[SUPPLIED DATA]:
◆ ◆ ◆ ◆ ◆ ◆ ◆

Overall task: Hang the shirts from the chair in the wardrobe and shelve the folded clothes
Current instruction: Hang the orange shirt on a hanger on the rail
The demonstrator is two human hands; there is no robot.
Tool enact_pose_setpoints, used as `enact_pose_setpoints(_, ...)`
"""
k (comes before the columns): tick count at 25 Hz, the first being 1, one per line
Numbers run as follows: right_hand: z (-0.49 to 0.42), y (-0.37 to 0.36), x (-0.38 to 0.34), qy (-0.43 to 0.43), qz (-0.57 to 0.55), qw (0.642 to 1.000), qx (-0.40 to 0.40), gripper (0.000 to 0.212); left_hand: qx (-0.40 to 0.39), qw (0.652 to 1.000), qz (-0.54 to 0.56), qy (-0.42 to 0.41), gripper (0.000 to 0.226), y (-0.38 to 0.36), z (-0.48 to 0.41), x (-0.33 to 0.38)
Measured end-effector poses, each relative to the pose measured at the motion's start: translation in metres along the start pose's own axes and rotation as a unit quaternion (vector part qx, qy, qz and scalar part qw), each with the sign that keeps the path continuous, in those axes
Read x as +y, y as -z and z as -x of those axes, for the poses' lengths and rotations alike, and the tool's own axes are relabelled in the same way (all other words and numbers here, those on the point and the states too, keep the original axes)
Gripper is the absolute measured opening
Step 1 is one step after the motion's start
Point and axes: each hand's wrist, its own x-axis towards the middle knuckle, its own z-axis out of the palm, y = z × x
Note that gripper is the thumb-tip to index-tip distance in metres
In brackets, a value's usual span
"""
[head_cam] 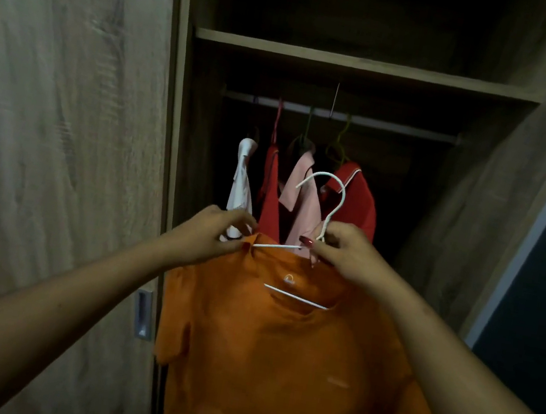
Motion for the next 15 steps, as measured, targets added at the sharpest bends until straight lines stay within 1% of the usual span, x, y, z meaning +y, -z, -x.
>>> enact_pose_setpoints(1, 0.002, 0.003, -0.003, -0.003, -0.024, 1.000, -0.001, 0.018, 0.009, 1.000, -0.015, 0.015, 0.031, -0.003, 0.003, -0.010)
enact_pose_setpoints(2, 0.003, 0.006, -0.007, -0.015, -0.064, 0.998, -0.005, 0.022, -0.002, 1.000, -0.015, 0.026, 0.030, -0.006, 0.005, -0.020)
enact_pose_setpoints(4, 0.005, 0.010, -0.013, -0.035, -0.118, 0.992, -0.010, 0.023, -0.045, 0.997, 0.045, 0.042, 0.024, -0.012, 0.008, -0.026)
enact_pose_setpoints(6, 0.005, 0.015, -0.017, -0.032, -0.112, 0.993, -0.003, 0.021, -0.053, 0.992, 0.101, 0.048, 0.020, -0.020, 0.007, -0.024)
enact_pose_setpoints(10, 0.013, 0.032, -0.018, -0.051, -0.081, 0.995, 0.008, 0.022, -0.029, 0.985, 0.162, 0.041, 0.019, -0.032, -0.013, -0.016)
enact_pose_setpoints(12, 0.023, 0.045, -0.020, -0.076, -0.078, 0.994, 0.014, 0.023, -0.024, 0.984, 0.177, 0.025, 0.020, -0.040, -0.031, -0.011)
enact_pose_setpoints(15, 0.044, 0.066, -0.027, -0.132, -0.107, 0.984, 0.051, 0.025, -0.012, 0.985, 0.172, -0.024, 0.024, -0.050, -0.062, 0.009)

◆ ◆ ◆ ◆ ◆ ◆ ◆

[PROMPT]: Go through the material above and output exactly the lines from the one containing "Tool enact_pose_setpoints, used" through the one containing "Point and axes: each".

[EXPECTED ANSWER]:
Tool enact_pose_setpoints, used as `enact_pose_setpoints(_, ...)`
"""
k (comes before the columns): tick count at 25 Hz, the first being 1, one per line
Numbers run as follows: right_hand: z (-0.49 to 0.42), y (-0.37 to 0.36), x (-0.38 to 0.34), qy (-0.43 to 0.43), qz (-0.57 to 0.55), qw (0.642 to 1.000), qx (-0.40 to 0.40), gripper (0.000 to 0.212); left_hand: qx (-0.40 to 0.39), qw (0.652 to 1.000), qz (-0.54 to 0.56), qy (-0.42 to 0.41), gripper (0.000 to 0.226), y (-0.38 to 0.36), z (-0.48 to 0.41), x (-0.33 to 0.38)
Measured end-effector poses, each relative to the pose measured at the motion's start: translation in metres along the start pose's own axes and rotation as a unit quaternion (vector part qx, qy, qz and scalar part qw), each with the sign that keeps the path continuous, in those axes
Read x as +y, y as -z and z as -x of those axes, for the poses' lengths and rotations alike, and the tool's own axes are relabelled in the same way (all other words and numbers here, those on the point and the states too, keep the original axes)
Gripper is the absolute measured opening
Step 1 is one step after the motion's start
Point and axes: each hand's wrist, its own x-axis towards the middle knuckle, its own z-axis out of the palm, y = z × x

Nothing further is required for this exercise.